# From fund-raiser to business



## tot13 (Jul 25, 2007)

A friend and I ran a fund-raiser haunted trail last year and expect to do it again this year. We had a lot of fun and felt we were successful.
We would like to turn this into a business and are looking for any advice or suggestions that anyone would be willing to offer, especially in the area of legalites, licenses, and acquiring property.


----------



## Hauntiholik (May 17, 2006)

This thread might help:
http://www.hauntforum.com/showthread.php?t=5807


----------



## lerandell (Sep 6, 2006)

hey tot13,
I'm in the same boat as you. I am working toward trying to open Pro this year. Over the years I have gathered a few books that i think have helped me get ready for this. One is the old standard from Phillip Morris called "How to operate a Financially Successful Haunted House" and the other is called "Field Of Screams" by Michael M. Cruz.
Other things I have learned from Leonard Pickel and others is stuff like:

-permits - things like certificate of occupancy and fire inspection

-Fire codes - I'm not in the city and the county says they don't have fire codes for rural building out here

-liability - as sole proprietor someone can sue and get your house, I'm going for LLC, Limited Liability Corp, they can only sue and get the asserts of the company

-Insurance - find a special events agent, the guys covering your house may not know how to help you. and if your leasing you may also have to get extra to cover him from being sued

-Advertisement/promotions - a lot of the stuff i have read says this is as important as the haunt itself.

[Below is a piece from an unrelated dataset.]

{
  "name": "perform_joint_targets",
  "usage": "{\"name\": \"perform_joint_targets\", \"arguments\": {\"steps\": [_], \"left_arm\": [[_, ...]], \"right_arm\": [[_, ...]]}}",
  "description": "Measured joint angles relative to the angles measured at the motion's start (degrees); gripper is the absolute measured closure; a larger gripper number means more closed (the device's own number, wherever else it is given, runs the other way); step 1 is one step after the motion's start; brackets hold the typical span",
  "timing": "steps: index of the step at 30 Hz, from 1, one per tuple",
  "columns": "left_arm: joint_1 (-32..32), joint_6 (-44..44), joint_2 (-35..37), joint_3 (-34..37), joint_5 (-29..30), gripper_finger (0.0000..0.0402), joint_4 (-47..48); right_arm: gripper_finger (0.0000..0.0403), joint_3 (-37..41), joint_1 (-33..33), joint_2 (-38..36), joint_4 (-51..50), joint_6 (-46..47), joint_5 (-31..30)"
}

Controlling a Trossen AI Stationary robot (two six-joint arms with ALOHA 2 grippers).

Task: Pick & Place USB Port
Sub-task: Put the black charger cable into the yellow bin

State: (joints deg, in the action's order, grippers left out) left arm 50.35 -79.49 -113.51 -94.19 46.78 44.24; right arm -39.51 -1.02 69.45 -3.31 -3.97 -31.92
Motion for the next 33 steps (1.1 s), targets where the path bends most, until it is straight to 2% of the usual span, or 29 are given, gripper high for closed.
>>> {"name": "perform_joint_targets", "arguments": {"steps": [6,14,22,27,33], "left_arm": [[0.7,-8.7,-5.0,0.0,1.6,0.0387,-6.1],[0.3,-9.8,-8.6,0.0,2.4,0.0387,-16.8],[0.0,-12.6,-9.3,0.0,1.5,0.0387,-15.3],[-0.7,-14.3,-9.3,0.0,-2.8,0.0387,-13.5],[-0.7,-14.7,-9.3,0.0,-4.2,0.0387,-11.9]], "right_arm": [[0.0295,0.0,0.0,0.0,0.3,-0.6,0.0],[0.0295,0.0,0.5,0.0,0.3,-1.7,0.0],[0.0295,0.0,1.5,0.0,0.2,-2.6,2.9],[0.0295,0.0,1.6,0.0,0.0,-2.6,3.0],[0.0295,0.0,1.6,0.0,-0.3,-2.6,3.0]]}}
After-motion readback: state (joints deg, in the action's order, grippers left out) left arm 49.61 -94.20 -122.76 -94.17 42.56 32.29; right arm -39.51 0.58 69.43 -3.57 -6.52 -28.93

some of these depend on the codes where you are running your haunt. if its in the city limits check with the city office. if your out of city limits check with your county office for what kind of codes they require.

Leonard has some great articles on his site on some of these things at:
http://www.hauntedattraction.com


----------



## Liam (Mar 23, 2007)

I am also looking at going pro, possibly next year if I can get my business plan, funding and location sorted out by then.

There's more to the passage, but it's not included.